### DIRECTIONS FOR THIS TASK:
Once the line containing "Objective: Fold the" is found in the records below, return it and each following line exactly, up to and including the line containing "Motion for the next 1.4", and nothing else.

[Saved data entries]
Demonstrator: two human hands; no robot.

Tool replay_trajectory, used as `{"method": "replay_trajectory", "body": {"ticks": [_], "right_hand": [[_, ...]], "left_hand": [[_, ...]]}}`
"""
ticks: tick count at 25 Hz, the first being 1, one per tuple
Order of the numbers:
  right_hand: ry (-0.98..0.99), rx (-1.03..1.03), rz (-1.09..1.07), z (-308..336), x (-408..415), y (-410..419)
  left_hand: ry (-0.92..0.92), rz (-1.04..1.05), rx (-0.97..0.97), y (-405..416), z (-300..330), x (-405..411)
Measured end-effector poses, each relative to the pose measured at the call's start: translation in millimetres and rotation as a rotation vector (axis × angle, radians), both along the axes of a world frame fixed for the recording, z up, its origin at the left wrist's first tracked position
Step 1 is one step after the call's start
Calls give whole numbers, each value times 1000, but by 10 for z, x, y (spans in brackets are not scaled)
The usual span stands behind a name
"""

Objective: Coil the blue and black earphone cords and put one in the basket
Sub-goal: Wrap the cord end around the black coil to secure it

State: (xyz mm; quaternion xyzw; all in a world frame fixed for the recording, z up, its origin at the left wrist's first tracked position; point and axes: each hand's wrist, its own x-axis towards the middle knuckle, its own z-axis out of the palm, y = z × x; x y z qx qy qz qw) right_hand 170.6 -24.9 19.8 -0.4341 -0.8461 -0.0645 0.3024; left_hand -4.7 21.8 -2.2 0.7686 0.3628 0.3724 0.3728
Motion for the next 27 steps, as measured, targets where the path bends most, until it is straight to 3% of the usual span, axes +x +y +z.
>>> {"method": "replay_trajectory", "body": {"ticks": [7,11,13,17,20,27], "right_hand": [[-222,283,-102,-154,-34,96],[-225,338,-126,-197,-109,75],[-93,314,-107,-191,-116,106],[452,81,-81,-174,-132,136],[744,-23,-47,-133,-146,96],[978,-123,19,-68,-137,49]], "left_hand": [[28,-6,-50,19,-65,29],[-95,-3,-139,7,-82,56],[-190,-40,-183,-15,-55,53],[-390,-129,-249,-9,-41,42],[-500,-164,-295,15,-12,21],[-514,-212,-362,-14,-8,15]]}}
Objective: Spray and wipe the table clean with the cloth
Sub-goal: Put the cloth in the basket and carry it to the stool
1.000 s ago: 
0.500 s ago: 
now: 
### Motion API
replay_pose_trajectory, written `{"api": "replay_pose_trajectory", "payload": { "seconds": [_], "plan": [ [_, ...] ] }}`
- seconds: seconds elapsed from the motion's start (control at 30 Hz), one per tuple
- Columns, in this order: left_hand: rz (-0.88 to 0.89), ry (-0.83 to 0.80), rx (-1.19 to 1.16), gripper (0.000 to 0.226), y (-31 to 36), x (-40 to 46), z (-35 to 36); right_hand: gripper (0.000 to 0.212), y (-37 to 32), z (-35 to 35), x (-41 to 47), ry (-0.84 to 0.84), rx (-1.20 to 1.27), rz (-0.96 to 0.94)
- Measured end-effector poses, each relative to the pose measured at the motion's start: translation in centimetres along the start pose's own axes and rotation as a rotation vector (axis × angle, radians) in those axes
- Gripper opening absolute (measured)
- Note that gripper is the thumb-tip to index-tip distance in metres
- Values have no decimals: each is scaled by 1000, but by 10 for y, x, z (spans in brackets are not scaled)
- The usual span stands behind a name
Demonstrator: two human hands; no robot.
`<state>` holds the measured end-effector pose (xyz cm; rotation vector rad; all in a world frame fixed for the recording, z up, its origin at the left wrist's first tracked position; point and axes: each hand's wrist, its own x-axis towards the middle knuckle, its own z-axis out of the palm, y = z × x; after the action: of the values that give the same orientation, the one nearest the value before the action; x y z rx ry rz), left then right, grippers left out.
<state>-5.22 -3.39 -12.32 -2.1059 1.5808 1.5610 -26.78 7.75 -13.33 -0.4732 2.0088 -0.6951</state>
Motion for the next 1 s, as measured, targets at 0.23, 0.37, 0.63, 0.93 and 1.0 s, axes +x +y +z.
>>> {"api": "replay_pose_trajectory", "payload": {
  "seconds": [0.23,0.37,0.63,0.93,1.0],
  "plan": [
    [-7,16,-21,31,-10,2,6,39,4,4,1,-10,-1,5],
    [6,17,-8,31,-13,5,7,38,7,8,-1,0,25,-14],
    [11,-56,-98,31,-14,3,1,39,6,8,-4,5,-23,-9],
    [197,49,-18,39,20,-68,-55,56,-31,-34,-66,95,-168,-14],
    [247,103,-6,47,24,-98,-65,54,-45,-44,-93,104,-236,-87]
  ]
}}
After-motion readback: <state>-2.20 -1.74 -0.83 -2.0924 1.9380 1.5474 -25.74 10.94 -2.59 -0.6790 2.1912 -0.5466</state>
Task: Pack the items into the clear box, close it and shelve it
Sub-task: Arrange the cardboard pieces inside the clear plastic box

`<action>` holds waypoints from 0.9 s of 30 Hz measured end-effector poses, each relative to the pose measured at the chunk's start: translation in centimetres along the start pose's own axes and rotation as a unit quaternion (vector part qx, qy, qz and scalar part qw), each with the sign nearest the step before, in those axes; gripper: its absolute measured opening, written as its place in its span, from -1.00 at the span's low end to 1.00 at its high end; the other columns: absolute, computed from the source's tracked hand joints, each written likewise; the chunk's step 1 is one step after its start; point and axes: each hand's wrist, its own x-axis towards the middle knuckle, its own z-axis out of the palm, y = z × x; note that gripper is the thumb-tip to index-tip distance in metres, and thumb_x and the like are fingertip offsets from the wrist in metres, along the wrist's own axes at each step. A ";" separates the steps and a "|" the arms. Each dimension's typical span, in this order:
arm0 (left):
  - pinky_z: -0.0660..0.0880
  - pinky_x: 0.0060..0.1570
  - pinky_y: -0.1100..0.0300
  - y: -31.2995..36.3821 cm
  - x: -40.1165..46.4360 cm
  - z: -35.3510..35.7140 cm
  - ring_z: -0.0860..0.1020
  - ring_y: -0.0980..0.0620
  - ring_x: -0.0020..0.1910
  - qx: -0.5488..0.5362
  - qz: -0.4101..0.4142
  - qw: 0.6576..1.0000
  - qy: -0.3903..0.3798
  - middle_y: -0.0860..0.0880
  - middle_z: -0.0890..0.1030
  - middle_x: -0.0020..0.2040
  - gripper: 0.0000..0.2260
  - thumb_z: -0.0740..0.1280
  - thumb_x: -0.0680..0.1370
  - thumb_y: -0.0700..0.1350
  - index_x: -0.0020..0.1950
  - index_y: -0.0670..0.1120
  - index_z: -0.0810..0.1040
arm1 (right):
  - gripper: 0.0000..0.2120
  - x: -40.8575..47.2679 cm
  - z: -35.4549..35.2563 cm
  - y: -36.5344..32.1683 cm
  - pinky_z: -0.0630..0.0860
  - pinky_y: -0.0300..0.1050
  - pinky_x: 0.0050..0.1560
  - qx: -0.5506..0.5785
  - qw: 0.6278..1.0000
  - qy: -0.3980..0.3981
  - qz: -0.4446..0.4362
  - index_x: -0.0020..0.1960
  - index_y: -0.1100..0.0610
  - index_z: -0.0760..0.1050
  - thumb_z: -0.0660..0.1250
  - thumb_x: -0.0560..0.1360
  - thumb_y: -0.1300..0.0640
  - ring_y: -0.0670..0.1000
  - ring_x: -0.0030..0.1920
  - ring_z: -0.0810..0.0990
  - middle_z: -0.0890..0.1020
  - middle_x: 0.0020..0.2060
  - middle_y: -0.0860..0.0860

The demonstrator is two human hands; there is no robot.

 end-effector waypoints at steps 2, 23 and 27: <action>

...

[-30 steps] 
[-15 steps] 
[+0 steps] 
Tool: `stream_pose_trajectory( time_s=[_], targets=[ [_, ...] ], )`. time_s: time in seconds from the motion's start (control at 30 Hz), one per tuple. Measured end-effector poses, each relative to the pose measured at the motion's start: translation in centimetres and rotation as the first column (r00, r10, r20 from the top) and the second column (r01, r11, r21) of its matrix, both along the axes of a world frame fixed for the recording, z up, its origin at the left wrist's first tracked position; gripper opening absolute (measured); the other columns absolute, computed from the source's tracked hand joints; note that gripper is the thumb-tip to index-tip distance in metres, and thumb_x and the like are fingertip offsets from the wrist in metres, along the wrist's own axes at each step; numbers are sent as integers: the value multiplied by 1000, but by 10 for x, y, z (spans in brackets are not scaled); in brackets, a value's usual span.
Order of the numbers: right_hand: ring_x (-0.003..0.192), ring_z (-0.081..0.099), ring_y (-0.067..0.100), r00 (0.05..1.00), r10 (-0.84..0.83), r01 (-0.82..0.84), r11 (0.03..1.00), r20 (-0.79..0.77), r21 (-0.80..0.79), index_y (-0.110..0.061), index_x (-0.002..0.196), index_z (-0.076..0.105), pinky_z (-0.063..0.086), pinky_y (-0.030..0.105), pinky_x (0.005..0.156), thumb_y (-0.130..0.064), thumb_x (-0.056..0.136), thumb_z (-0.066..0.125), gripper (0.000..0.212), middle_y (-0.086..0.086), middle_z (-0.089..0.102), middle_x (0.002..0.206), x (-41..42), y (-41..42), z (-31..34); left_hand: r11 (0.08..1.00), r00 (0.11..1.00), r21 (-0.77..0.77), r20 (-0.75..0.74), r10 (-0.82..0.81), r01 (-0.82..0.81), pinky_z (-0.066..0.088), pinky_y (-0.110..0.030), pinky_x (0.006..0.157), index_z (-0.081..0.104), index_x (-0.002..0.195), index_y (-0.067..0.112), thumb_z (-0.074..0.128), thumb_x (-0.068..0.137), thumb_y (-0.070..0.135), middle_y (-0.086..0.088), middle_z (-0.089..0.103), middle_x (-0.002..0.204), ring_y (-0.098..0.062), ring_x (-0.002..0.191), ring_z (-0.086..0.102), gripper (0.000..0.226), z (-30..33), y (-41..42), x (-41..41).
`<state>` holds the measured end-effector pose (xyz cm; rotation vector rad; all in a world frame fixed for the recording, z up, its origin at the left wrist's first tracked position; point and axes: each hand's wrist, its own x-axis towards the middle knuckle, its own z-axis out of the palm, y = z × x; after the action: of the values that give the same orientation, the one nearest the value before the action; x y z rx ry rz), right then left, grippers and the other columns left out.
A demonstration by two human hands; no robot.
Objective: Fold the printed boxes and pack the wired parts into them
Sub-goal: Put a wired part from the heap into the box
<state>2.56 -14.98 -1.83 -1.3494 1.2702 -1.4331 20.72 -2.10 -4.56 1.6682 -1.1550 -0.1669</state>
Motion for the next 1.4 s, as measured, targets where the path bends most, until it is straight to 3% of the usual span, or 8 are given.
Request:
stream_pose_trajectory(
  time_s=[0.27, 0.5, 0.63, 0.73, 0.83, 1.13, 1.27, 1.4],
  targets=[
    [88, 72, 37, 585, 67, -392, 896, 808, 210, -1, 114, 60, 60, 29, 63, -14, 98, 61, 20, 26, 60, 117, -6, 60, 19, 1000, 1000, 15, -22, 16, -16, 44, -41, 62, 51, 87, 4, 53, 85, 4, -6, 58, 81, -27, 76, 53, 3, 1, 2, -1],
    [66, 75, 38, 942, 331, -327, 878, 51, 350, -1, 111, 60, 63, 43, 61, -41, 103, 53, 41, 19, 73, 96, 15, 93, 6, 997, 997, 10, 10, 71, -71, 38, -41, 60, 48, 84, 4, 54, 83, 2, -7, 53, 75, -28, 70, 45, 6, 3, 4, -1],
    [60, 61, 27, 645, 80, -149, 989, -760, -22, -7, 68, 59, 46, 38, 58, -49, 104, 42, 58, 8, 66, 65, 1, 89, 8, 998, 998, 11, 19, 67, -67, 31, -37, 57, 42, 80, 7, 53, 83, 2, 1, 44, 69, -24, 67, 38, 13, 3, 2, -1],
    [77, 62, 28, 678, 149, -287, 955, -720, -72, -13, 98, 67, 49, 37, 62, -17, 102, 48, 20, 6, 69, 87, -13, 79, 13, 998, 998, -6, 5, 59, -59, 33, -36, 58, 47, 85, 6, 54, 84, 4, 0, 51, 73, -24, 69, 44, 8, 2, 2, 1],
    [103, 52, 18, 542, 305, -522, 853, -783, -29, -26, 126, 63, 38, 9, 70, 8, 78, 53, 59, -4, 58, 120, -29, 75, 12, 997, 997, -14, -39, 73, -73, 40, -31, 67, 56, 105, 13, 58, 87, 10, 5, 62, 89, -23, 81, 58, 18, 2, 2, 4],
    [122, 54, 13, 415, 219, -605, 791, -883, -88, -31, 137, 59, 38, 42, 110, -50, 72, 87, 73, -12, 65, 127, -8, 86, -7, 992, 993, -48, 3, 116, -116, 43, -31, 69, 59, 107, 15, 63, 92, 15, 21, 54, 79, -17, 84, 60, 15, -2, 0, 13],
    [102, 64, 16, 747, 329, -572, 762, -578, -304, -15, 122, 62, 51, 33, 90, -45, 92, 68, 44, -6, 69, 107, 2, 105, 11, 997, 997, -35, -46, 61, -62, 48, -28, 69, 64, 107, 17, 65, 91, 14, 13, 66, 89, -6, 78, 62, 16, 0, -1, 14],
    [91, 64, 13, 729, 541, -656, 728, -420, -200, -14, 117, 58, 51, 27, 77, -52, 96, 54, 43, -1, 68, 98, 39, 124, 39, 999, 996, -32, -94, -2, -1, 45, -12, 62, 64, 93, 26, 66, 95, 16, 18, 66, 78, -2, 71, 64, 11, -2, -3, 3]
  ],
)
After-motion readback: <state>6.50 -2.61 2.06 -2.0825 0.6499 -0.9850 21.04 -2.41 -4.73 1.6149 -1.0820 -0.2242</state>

### ANSWER TO THE PROBLEM:
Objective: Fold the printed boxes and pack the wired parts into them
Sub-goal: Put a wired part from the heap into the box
<state>2.56 -14.98 -1.83 -1.3494 1.2702 -1.4331 20.72 -2.10 -4.56 1.6682 -1.1550 -0.1669</state>
Motion for the next 1.4 s, as measured, targets where the path bends most, until it is straight to 3% of the usual span, or 8 are given.

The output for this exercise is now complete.